The code is correct.  It is not intended to be useful, but it is a test case for regex behavior.

After having reread the sections on pos, \G, and /../gc in Mastering Regular Expressions, 2nd ed, Jeffrey Friedl (pp.~313, 129), what I think is occuring is a somewhat obscure "forced bump-ahead" behavior of /../g that is invoked by Perl to prevent an infinite loop (p. 129).  For example,

  my $x = 'abcde';
   $x =~ s/x?/!/g;
   print $x;

does in fact complete.  It prints "!a!b!c!d!e!".

On the other hand,

   my $x = 'abcde';
   $x =~ s/\Gx?/!/g;
   print $x;

prints "!abcde".  This is because \G matches only at the end of the previous match rather than the beginning of the next match.  When the forced bump-ahead occurs (as it does here), these two locations are not equivalent, so the match on \G fails for all but the first iteration.

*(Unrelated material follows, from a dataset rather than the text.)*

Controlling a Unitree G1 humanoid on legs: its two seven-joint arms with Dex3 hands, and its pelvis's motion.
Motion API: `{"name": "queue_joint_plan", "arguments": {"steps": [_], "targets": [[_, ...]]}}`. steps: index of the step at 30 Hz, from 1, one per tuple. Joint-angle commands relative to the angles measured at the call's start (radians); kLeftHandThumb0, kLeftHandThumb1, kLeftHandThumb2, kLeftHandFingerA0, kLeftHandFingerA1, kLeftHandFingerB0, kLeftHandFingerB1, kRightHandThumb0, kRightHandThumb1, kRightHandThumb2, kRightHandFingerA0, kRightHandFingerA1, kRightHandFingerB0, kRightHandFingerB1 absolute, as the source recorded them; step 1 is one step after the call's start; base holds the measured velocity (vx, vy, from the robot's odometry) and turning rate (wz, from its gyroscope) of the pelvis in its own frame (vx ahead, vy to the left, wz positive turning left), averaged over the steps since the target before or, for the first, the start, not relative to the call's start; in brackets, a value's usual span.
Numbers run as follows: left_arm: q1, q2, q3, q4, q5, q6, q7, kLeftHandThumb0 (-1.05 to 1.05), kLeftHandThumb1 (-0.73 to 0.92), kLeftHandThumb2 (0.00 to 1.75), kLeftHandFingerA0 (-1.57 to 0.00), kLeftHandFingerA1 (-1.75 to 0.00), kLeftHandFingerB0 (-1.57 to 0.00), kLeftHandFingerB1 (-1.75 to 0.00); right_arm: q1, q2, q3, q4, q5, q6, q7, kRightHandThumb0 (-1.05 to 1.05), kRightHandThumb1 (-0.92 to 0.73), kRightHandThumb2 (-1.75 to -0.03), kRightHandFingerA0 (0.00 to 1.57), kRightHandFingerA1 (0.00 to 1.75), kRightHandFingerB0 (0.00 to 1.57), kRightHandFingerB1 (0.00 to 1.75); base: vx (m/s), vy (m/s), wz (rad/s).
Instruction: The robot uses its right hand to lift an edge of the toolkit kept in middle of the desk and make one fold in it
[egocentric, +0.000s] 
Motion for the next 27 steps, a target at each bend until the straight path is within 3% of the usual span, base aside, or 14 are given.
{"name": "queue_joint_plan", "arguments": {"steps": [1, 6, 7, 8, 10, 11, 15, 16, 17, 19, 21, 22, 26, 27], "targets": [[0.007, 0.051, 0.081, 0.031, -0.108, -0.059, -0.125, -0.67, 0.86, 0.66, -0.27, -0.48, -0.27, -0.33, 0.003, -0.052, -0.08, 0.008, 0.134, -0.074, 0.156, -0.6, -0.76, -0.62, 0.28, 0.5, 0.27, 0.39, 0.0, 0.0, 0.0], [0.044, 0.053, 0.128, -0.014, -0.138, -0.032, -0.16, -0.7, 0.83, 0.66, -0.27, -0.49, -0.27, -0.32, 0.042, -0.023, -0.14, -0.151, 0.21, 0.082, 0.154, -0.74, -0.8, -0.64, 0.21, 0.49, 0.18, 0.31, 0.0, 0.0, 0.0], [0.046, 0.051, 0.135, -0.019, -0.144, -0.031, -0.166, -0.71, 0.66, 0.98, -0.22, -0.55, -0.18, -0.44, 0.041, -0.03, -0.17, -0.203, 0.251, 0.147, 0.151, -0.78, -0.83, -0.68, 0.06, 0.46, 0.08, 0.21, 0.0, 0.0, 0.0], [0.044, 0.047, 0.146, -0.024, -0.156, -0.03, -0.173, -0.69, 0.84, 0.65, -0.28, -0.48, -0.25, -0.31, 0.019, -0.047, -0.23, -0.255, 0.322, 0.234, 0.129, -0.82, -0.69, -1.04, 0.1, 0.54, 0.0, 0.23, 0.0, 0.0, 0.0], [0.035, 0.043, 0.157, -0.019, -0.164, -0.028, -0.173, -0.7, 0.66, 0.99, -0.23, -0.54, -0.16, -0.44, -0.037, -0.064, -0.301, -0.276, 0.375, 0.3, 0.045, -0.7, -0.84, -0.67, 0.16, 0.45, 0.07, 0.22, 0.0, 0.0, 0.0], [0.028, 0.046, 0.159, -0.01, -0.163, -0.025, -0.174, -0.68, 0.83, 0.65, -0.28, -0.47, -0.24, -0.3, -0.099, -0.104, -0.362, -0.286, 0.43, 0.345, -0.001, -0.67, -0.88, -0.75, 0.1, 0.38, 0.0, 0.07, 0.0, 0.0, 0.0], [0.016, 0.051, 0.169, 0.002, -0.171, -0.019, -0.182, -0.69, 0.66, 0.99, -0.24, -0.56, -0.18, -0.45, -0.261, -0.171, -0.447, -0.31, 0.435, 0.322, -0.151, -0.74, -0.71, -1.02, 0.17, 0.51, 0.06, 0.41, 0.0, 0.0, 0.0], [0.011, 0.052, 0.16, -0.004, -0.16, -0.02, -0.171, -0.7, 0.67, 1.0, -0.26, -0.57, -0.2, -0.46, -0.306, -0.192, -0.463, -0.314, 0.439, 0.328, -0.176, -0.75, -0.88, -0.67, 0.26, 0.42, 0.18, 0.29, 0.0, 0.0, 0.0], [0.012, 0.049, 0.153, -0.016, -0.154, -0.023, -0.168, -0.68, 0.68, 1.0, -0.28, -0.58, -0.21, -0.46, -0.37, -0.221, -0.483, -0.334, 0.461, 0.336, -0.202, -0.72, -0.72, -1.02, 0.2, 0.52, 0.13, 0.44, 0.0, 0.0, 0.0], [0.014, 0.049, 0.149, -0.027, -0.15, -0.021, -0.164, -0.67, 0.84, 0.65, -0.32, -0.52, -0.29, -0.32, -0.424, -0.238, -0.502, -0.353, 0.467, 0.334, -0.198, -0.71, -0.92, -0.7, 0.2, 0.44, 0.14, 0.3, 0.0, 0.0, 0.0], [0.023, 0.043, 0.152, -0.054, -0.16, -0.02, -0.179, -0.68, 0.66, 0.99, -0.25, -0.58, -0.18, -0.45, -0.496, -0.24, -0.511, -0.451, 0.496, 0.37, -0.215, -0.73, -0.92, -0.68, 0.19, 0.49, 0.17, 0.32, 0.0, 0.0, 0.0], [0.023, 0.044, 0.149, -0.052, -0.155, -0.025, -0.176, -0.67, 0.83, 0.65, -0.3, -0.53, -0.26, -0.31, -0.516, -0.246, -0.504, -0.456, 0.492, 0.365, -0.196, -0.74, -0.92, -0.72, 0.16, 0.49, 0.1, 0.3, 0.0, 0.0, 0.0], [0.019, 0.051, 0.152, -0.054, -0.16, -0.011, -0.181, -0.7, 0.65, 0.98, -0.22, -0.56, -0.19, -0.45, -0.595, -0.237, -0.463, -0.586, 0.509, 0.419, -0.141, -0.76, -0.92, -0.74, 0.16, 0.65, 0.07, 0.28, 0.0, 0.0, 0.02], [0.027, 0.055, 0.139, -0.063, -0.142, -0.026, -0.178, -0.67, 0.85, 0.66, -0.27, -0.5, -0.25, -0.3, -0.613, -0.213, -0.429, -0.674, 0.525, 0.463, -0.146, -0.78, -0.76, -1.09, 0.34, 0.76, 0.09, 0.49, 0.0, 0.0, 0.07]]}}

The question I then have is what exactly does pos($x) mean under such circumstances?  Consider:

  my $x = 'abcde';
  pos($x) = 0; # just to be sure (not needed)
  $x =~ s/(?{ print "A" . pos($x) })\G(?{ print "B" . pos($x) })x?/!/g;
  print $x;

prints "A0B0A0B0A1A2A3A4A5!abcde".

It's interesting that the first and second iterations of the loop give exactly the same results "A0B0".  Therefore, the behavior of the regex must be depending on *some internal state* other than pos($x).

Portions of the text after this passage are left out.